*Task requirements*: In your copy, leave out the pictures and reproduce the listing below exactly.

*Data excerpts*:
-- Opening Marker --

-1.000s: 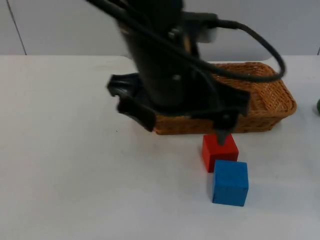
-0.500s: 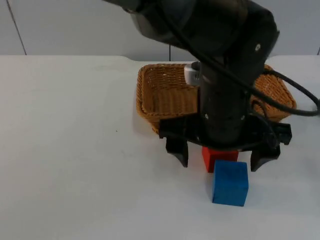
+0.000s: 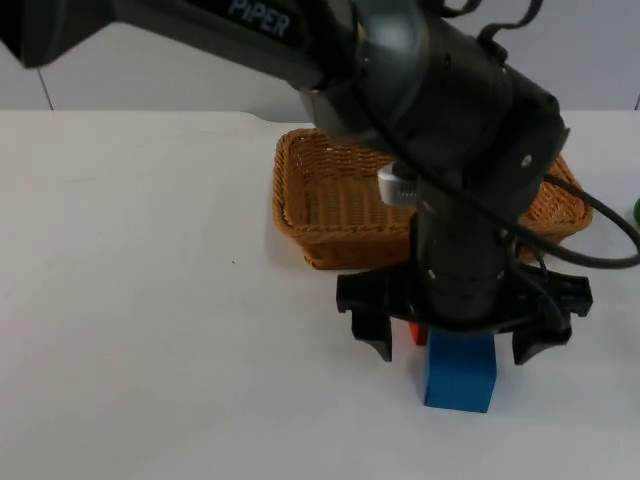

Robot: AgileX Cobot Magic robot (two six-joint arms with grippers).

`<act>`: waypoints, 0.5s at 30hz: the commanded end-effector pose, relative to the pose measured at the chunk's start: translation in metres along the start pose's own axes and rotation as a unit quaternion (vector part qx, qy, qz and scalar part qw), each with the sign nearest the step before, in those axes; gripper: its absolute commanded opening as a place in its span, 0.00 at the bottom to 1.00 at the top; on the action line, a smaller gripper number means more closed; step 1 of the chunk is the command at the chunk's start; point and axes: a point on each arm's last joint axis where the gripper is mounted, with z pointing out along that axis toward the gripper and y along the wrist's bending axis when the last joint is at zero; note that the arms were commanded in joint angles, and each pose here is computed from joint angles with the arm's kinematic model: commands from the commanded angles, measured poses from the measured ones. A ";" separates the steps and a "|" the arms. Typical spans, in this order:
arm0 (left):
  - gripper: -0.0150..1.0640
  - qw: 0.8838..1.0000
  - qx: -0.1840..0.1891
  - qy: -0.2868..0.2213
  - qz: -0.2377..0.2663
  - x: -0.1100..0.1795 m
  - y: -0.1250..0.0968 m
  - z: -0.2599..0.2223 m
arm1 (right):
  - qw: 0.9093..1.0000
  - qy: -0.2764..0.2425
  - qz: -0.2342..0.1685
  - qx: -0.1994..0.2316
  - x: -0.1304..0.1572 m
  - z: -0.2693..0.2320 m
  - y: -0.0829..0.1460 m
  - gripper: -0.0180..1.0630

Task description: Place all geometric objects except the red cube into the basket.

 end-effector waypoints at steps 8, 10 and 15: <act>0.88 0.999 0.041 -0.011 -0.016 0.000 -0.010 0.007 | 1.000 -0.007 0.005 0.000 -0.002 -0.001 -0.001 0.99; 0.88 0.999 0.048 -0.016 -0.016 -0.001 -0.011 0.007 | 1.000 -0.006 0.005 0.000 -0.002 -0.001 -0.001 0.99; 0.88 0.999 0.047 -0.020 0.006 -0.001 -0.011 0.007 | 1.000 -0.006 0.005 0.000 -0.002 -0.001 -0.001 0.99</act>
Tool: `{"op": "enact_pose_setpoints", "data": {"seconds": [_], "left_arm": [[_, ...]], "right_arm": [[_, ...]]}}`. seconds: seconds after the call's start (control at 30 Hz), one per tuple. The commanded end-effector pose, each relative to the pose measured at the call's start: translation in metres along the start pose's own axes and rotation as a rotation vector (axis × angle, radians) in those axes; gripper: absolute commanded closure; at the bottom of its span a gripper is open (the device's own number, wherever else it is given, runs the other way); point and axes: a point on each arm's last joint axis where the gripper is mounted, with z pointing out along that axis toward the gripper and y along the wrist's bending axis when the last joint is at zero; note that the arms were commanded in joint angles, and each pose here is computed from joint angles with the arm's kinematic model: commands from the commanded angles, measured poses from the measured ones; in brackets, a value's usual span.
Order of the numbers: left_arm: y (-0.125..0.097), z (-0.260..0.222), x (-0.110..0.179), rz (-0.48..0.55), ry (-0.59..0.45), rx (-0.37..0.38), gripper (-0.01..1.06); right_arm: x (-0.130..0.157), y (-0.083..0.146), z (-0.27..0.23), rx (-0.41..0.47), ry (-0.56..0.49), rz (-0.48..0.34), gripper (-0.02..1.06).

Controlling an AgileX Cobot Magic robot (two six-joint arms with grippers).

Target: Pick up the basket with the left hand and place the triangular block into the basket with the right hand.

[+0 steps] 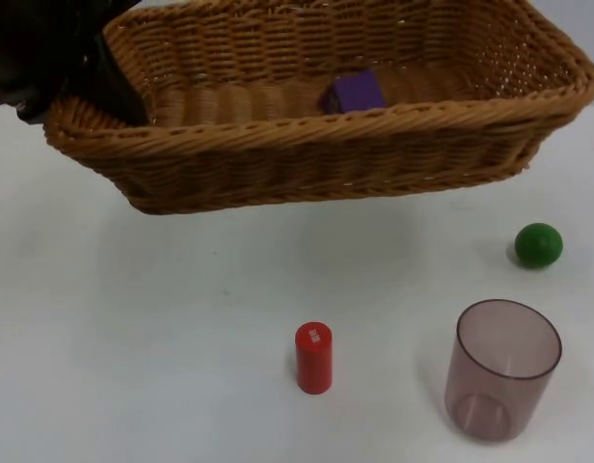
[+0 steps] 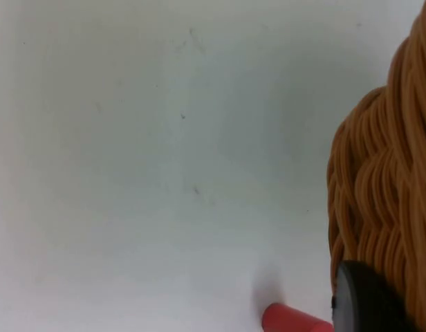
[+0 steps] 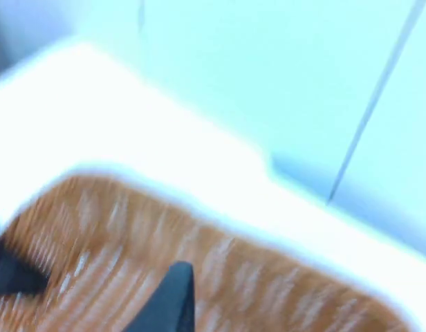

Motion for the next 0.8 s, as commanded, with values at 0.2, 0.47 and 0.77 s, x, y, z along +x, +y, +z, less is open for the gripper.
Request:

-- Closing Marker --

*Answer area*:
-1.000s: 
-0.500s: 
+0.000s: 

Robot: AgileX Cobot Magic robot (two six-joint arms with grippers).

`<act>`: waypoints, 0.5s at 30hz: the commanded end-effector pose, relative to the pose measured at the chunk's start: translation in metres along the start pose's own axes and rotation as a unit quaternion (vector part qx, qy, qz and scalar part qw), each with the sign nearest the step before, in those axes; gripper: its absolute commanded opening as a place in its span, 0.00 at the bottom to 1.00 at the top; on the action line, a smaller gripper number means more closed; step 1 of the chunk is the command at the chunk's start; point and axes: a point on each arm's last joint axis where the gripper is mounted, with z pointing out along that axis toward the gripper and y along the wrist's bending axis when the last joint is at zero; note that the arms were commanded in joint angles, and each pose here is computed from joint angles with the arm's kinematic model: commands from the commanded angles, measured poses from the measured ones. A ";" separates the steps and a "|" the arms. Typical spans, in this order:
arm0 (left):
  - gripper: -0.0150..1.0640
  - qw: 0.8838..1.0000
  - qx: -0.1840..0.1891
  - qy: -0.2868..0.2213
  - qz: -0.2377..0.2663
  - x: -0.1100..0.1795 m
  - y: -0.1250..0.0968 m
  - z: -0.2599..0.2223 m
arm1 (right):
  - qw: 0.9093..1.0000
  - qy: -0.2764..0.2425
  - qz: -0.2342..0.1685
  - qx: -0.1994..0.2316
  - x: -0.1304..0.1572 m
  - z: -0.2693..0.2320 m
  - y: -0.0829..0.1460 m
  - gripper: -0.0180..1.0630

Task description: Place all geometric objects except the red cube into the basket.

 end-effector waypoints at steps 8, 10 and 15: <act>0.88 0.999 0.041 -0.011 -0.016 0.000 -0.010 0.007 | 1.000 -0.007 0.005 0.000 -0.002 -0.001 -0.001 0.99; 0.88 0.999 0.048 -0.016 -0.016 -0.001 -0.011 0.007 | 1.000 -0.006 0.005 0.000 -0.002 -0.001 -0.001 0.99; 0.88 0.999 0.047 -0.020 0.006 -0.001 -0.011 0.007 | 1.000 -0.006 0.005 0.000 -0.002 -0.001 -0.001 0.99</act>
Tool: `{"op": "enact_pose_setpoints", "data": {"seconds": [_], "left_arm": [[_, ...]], "right_arm": [[_, ...]]}}`. seconds: seconds after the call's start (control at 30 Hz), one per tuple. The commanded end-effector pose, each relative to the pose measured at the call's start: translation in metres along the start pose's own axes and rotation as a rotation vector (axis × angle, radians) in those axes; gripper: absolute commanded closure; at the bottom of its span a gripper is open (the device's own number, wherever else it is given, runs the other way); point and axes: a point on each arm's last joint axis where the gripper is mounted, with z pointing out along that axis toward the gripper and y along the wrist's bending axis when the last joint is at zero; note that the arms were commanded in joint angles, and each pose here is computed from joint angles with the arm's kinematic model: commands from the commanded angles, measured poses from the measured ones; in brackets, a value's usual span.
Order of the numbers: left_arm: y (-0.125..0.097), z (-0.260..0.222), x (-0.110..0.179), rz (-0.48..0.55), ry (-0.59..0.45), rx (-0.37..0.38), gripper (-0.01..1.06); right_arm: x (-0.130..0.157), y (-0.083..0.146), z (-0.27..0.23), rx (-0.41..0.47), ry (-0.56..0.49), rz (-0.48..0.34), gripper (-0.02..1.06).

Controlling an AgileX Cobot Magic robot (two six-joint arms with grippers).

Target: Pick up the basket with the left hand and place the triangular block into the basket with the right hand.

[+0 steps] 
[+0 steps] 
[+0 steps] 

Motion for the next 0.8 s, as commanded, with values at 0.2, 0.47 and 0.77 s, x, y, z along +x, +y, +z, less is open for the gripper.
Request:

This is the complete answer.